(EXERCISE OBJECTIVE) Below are lines of data; restate word for word those running from the line containing "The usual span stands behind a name" to the line containing "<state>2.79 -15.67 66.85", inclusive, and no others.

(DATA BELOW)
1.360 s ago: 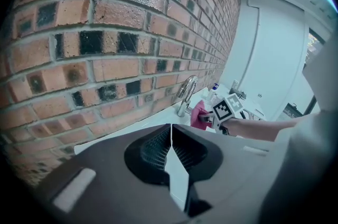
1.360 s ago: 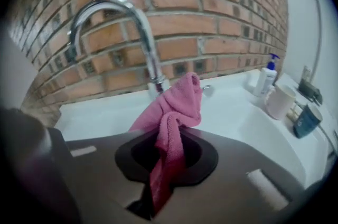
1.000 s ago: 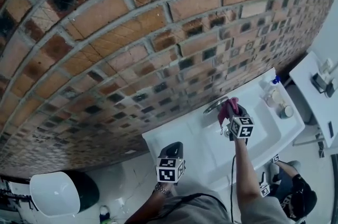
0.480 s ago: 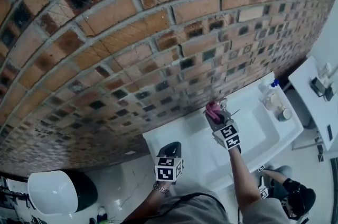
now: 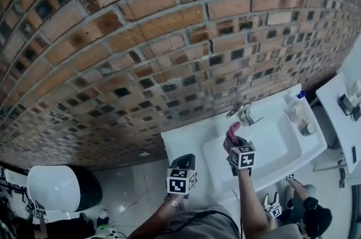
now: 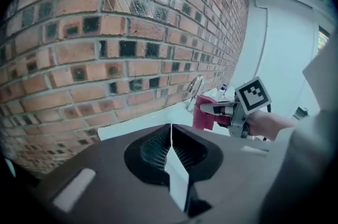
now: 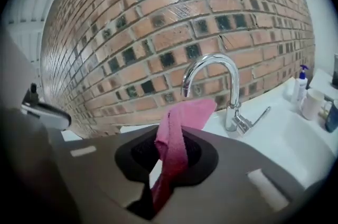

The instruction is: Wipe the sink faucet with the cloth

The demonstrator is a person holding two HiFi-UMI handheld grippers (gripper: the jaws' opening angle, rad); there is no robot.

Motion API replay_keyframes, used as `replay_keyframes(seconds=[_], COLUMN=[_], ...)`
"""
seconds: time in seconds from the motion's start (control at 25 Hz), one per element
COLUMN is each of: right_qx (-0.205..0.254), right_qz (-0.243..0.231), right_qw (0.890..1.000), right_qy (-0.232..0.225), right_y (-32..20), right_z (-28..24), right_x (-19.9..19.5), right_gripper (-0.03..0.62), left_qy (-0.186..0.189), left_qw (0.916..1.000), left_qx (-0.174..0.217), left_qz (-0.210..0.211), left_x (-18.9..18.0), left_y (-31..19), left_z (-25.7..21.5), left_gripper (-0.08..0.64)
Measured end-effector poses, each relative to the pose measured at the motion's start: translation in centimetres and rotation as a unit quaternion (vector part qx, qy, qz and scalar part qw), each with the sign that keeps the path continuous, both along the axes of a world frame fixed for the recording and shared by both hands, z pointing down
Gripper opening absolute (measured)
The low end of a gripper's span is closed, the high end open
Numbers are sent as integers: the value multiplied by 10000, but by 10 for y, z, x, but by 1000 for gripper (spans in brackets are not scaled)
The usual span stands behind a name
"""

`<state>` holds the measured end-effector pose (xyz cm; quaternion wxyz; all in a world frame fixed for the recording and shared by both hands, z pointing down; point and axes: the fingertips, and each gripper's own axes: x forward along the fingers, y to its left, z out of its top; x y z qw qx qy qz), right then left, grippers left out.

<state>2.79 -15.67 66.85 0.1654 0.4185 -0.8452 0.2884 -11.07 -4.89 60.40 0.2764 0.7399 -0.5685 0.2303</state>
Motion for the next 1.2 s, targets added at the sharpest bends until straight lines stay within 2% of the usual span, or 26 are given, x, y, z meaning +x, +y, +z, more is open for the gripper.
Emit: replay_keyframes(seconds=[0.2, 0.32, 0.44, 0.6, 0.76, 0.92, 1.0, 1.2], right_qx=[-259, -356, -196, 265, 382, 278, 291, 483], right_qz=[45, -60, -122, -10, 305, 666, 835, 720], right_qw=[9991, 9988, 9991, 9983, 9976, 9972, 9961, 9962], right_qy=[-319, -328, -357, -522, -482, -169, -79, 120], right_y=[58, 101, 151, 208, 268, 358, 394, 416], right_z=[-8, -8, -26, -60, -67, -51, -52, -79], right_x=[-19, -41, -58, -68, -73, -69, -68, -74], right_gripper=[37, 37, 38, 38, 40, 41, 41, 40], left_qy=[144, 180, 325, 462, 546, 490, 563, 794], left_qw=[9996, 9993, 9991, 9984, 9981, 9984, 9978, 9963], left_qx=[-235, -322, -246, 51, 113, -224, -303, 231], left_qz=[-101, -6, 151, 322, 246, 142, 171, 224], left_x=[13, 18, 26, 23, -4, -25, -29, -24], left_y=[45, 74, 98, 132, 191, 273, 299, 303], left_z=[17, 27, 24, 11, 21, 56, 57, 11], left_gripper=[28, 27, 25, 25, 25, 21, 21, 21])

(SOLUTION TO THE PROBLEM)
The usual span stands behind a name
"""

`<state>` holds the measured end-effector pose (xyz cm; quaternion wxyz; all in a world frame fixed for the recording and shared by both hands, z pointing down; point and axes: the fingertips, and each gripper's own axes: x forward along the fingers, y to its left, z out of its top; x y z qw qx qy qz), right then left, grippers left out.

<state>2.79 -15.67 66.85 0.1654 0.4185 -0.8452 0.2884 -11.07 -4.89 60.40 0.2764 0.7399 -0.5685 0.2303</state>

That is the entire output.